Similarly, the frequency of delivering these same slow-movers and allowing retailers to order in “eaches” has placed more margin pressures on wholesalers. I think a new approach is required that rewards retailers for prudent inventory management and passes on costs of poor habits and over-reliance on wholesalers to hold the inventory bag.

Brent Buttolph
Brent Buttolph
13 years ago

This is has always been a balancing act for traditional wholesalers (SKU rationalization), really nothing new here.

However, all the PR and industry momentum from the large chains announcing significant focus/efforts in this area has presented wholesalers with a unique opportunity to:
1) Collaborate with their largest/most influential retailers to negotiate high level assortment decisions–e.g. single vendor/contract agreements for slow moving (high cost) categories like spices, cosmetics, etc.
2) Same as above, focusing on categories/core items where brand consolidation is justified…do you really need 4 brands of cake mix? 2 brands of baby food? 4 brands of paper towels/bath tissue? etc.
3) Move more of the slow moving items to ‘specialty’ status (or even specialty DCs) where higher storage/handling fees can be applied (rather than outright delisting if justified).

After all, this last point (#3) is one of the benefits a traditional wholesaler DOES provide and their retail base DOES need–uniqueness and depth of assortment versus the plain vanilla mega-chains.

Look at UNFI and Tree of Life–they have built successful businesses around what some would say are 100% slow moving items…and these folks are sometimes secondary suppliers to many of the traditional wholesalers’ retail base.

It’s a balancing act that requires traditional wholesalers and their independent retailers to work closely together in order to remain viable entities going forward as the local/neighborhood market is no longer a ‘safe haven’ for indies–just last week Walmart announces plans for rapid deployment of the 30-40,000 sq ft footprints and Tesco announces that it will continue to invest in the Fresh & Easy format.

Lee Peterson
Lee Peterson
13 years ago

Yes, it would be key for manufacturers to take the initiative with SKU rat, as it would be for them to be more preemptive about shoppers and retail in general. In order to prove ideas, whether it’s about how to display and merchandise items or whether or not an item should even be there, it’s optimal to go into the retailers office with primary research–but then, even more importantly, to give honest feedback from that research–what to eliminate, what to feature, how to display it, how not to–no matter how painful.

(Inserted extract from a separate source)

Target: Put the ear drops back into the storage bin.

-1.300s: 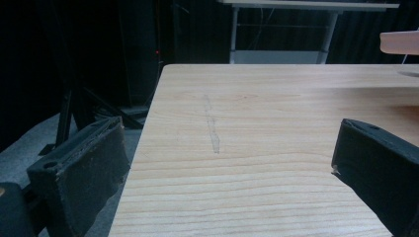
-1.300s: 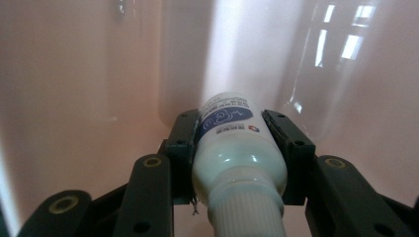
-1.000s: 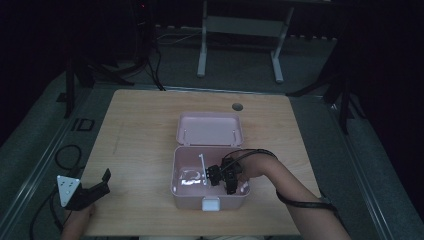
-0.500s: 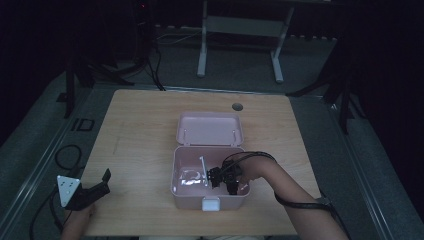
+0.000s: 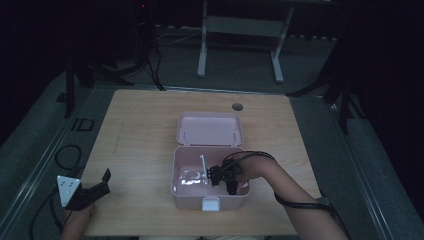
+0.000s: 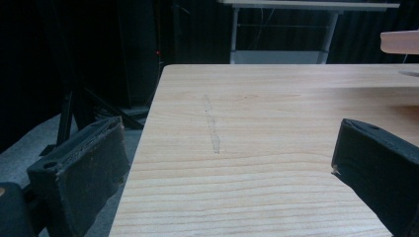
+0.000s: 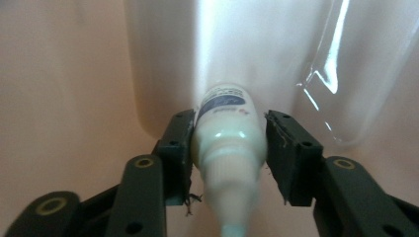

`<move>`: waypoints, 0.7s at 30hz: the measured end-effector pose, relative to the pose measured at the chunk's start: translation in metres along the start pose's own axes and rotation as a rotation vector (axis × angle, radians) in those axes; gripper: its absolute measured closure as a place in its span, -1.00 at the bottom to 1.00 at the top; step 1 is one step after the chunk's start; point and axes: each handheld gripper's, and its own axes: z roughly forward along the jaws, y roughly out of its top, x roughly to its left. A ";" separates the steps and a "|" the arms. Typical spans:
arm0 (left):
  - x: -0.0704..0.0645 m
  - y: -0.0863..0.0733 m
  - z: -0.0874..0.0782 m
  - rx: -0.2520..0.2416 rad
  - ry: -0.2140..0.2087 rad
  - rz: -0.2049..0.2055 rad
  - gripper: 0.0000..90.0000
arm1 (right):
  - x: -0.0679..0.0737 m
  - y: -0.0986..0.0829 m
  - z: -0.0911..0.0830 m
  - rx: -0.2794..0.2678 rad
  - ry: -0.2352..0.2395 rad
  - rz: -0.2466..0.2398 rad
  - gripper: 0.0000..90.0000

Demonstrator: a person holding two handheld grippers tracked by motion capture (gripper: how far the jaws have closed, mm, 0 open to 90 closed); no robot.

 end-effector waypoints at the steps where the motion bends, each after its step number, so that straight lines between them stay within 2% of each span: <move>1: 0.000 0.000 0.000 0.000 0.000 -0.001 -0.98 | 0.000 0.000 -0.002 0.000 -0.004 -0.003 0.20; 5: 0.000 0.000 0.000 0.001 0.000 -0.001 -0.98 | 0.002 -0.006 -0.016 -0.034 -0.020 0.010 0.10; 9: 0.000 0.000 0.000 0.002 0.000 -0.001 -0.98 | 0.003 -0.016 -0.037 -0.082 -0.056 0.024 0.02; 12: 0.000 0.000 0.000 0.001 0.000 -0.001 -0.98 | 0.005 -0.024 -0.056 -0.136 -0.054 0.033 -0.22; 14: 0.000 0.000 0.000 0.002 0.001 0.000 -0.98 | 0.005 -0.029 -0.067 -0.184 -0.069 0.054 -0.45; 17: 0.000 0.000 0.000 0.001 0.001 0.001 -0.98 | 0.006 -0.037 -0.081 -0.222 -0.118 0.052 -0.56; 21: 0.000 0.000 0.000 0.000 0.001 0.001 -0.98 | 0.006 -0.048 -0.095 -0.265 -0.129 0.068 -0.57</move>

The writing is on the wall though: eventually, manufacturers will have to go direct to the consumer, online, or physical. The more that happens, the more interesting retail’s going to get!

Carol Spieckerman
Carol Spieckerman
13 years ago

I see little risk in self-rationalization which we’ve been suggesting to our supplier clients for quite some time. If suppliers don’t self-rationalize based on their intimate knowledge of their own business, then retailers will do it for them based on [whatever].

The brand overhaul that P&G recently executed with Pantene is a great example. Self-rationalization was part of the story; however, P&G went on to transform Pantene’s brand architecture from product promise, to packaging, to in-store merchandising.

Also, rationalization is still discussed as a manufacturer/supplier dynamic when in fact retailers have begun to struggle with it internally as they take their own brand building to the next level. Once private brands are up and running, the brand teams are increasingly put in the position of “selling” laggard items that they believe are critical to the overall brand story to productivity-driven merchant teams. The brand teams got buy-in for the launch vision; however, maintaining the integrity of the initial brand vision isn’t a given once sales start rolling in (or not)!